* **Activity**:
Word for word, retype each record shown below.

* **Records provided**:

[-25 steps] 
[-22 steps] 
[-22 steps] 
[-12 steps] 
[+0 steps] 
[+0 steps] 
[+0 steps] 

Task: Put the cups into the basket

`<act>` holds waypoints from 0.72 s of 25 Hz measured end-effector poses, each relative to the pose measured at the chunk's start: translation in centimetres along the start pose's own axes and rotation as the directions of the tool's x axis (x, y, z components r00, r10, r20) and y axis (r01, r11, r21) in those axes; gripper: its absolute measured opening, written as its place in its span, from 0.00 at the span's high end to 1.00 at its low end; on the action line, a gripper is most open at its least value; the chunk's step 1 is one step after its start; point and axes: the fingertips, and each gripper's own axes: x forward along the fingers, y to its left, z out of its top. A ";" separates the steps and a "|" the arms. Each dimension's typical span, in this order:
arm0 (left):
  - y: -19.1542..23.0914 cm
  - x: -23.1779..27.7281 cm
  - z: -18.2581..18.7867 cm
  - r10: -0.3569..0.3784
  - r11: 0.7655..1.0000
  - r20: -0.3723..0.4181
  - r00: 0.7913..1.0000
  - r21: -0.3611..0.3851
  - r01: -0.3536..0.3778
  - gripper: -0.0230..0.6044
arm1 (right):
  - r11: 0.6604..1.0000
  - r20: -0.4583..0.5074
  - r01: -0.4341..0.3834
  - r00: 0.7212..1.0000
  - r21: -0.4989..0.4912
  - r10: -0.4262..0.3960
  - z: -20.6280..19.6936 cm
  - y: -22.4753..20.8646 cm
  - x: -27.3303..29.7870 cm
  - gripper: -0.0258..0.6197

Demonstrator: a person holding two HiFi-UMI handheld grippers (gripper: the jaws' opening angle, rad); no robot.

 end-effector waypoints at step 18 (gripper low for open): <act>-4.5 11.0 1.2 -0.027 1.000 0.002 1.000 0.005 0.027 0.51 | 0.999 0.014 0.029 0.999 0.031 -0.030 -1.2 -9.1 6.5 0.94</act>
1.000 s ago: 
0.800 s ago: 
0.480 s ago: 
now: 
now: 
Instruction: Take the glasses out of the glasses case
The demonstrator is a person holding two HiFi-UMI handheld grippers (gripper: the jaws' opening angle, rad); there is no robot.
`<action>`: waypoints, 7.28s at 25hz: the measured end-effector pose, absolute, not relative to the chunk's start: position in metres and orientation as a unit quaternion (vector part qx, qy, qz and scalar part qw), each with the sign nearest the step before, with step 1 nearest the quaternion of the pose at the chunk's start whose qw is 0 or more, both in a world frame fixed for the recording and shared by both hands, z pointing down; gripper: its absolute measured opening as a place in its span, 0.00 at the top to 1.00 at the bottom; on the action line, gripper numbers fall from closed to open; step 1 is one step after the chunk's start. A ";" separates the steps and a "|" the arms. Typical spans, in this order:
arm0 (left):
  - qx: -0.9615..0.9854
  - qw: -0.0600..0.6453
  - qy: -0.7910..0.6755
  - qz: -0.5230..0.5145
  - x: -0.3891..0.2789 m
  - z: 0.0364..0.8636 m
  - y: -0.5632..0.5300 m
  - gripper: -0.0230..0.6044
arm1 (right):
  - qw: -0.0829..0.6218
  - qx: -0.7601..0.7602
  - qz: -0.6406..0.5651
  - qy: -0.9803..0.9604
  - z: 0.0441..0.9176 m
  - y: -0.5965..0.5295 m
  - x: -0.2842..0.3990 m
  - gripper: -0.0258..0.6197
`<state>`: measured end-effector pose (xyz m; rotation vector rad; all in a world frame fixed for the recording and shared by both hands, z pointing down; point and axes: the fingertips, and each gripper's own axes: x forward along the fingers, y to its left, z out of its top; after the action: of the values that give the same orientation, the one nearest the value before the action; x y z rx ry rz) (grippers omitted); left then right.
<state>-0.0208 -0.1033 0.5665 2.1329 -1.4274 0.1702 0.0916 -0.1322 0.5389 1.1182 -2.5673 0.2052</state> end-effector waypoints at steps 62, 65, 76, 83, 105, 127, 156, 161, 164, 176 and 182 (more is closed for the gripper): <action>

* **Response box**:
[-25 steps] 
[-22 steps] 
[-22 steps] 
[-12 steps] 
[+0 steps] 
[+0 steps] 
[+0 steps] 

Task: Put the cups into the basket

`<act>` holds waypoints from 0.72 s of 25 Hz measured end-effector poses, each relative to the pose measured at the chunk's start: translation in centimetres along the start pose's own axes and rotation as the directions of the tool's x axis (x, y, z components r00, r10, r20) and y axis (r01, r11, r21) in those axes; gripper: its absolute measured opening, written as its place in its span, from 0.00 at the span's high end to 1.00 at its low end; on the action line, a gripper is most open at its least value; the chunk's step 1 is one step after its start; point and axes: the fingertips, and each gripper's own axes: x forward along the fingers, y to its left, z out of its top. A ";" separates the steps and a "|" the arms. Each dimension's typical span, in this order:
arm0 (left):
  - y: -19.1542..23.0914 cm
  - x: -23.1779..27.7281 cm
  - z: -18.2581..18.7867 cm
  - r10: -0.3569..0.3784
  - r11: 0.7655..1.0000
  - r20: -0.3723..0.4181
  - r00: 0.7913..1.0000
  - r21: -0.3611..0.3851
  - r01: -0.3536..0.3778
  - gripper: -0.0230..0.6044
arm1 (right):
  - r11: 0.6604..1.0000
  - r20: -0.4583..0.5074
  - r01: -0.4341..0.3834
  - r00: 0.7212..1.0000
  - r21: -0.4989..0.4912
  - r10: -0.4262..0.3960
  - z: -20.6280..19.6936 cm
  - y: -22.4753..20.8646 cm
  - x: -27.3303..29.7870 cm
  - gripper: -0.0258..0.6197

Demonstrator: a person holding two HiFi-UMI handheld grippers (gripper: the jaws' opening angle, rad); no robot.

 end-effector waypoints at step 18 (gripper low for open): <act>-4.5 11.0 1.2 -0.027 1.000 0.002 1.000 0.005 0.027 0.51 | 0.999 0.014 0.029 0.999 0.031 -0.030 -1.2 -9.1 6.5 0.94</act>
1.000 s ago: 
0.800 s ago: 
0.480 s ago: 
now: 
now: 
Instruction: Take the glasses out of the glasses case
The demonstrator is a person holding two HiFi-UMI handheld grippers (gripper: the jaws' opening angle, rad); there is no robot.
`<action>`: waypoints, 7.28s at 25hz: the measured end-effector pose, absolute, not relative to the chunk's start: position in metres and orientation as a unit quaternion (vector part qx, qy, qz and scalar part qw), each with the sign nearest the step before, with step 1 nearest the quaternion of the pose at the chunk's start whose qw is 0 or more, both in a world frame fixed for the recording and shared by both hands, z pointing down; gripper: its absolute measured opening as a place in its span, 0.00 at the top to 1.00 at the bottom; on the action line, gripper numbers fall from closed to open; step 1 is one step after the chunk's start. A ";" separates the steps and a "|" the arms. Typical spans, in this order:
arm0 (left):
  - qx: -0.9615..0.9854
  - qw: -0.0600..0.6453
  - qy: -0.7910..0.6755
  - qz: -0.5230..0.5145
  - x: -0.3891..0.2789 m
  - z: 0.0364..0.8636 m
  - y: -0.5632..0.5300 m
  - gripper: -0.0230..0.6044
arm1 (right):
  - qw: -0.0829..0.6218
  - qx: -0.7601..0.7602
  - qz: -0.6406..0.5651
  - qy: -0.9803..0.9604
  - z: 0.0441..0.9176 m
  - y: -0.5965..0.5295 m
  - x: -0.2842..0.3990 m
  - gripper: -0.0258..0.6197
`<state>`: measured end-effector pose (xyz m; rotation vector rad; all in a world frame fixed for the recording and shared by both hands, z pointing down; point and axes: the fingertips, and each gripper's own axes: x forward along the fingers, y to its left, z out of its top; after the action: of the values that give the same orientation, the one nearest the value before the action; x y z rx ry rz) (grippers omitted); left then right.
<state>-0.0208 -0.1033 0.5665 2.1329 -1.4274 0.1702 0.0916 -0.1322 0.5389 1.1182 -2.5673 0.2052</state> end-effector waypoints at steps 62, 65, 76, 83, 105, 127, 156, 161, 164, 176 and 182 (more is closed for the gripper): <action>

The required output has now been supplied.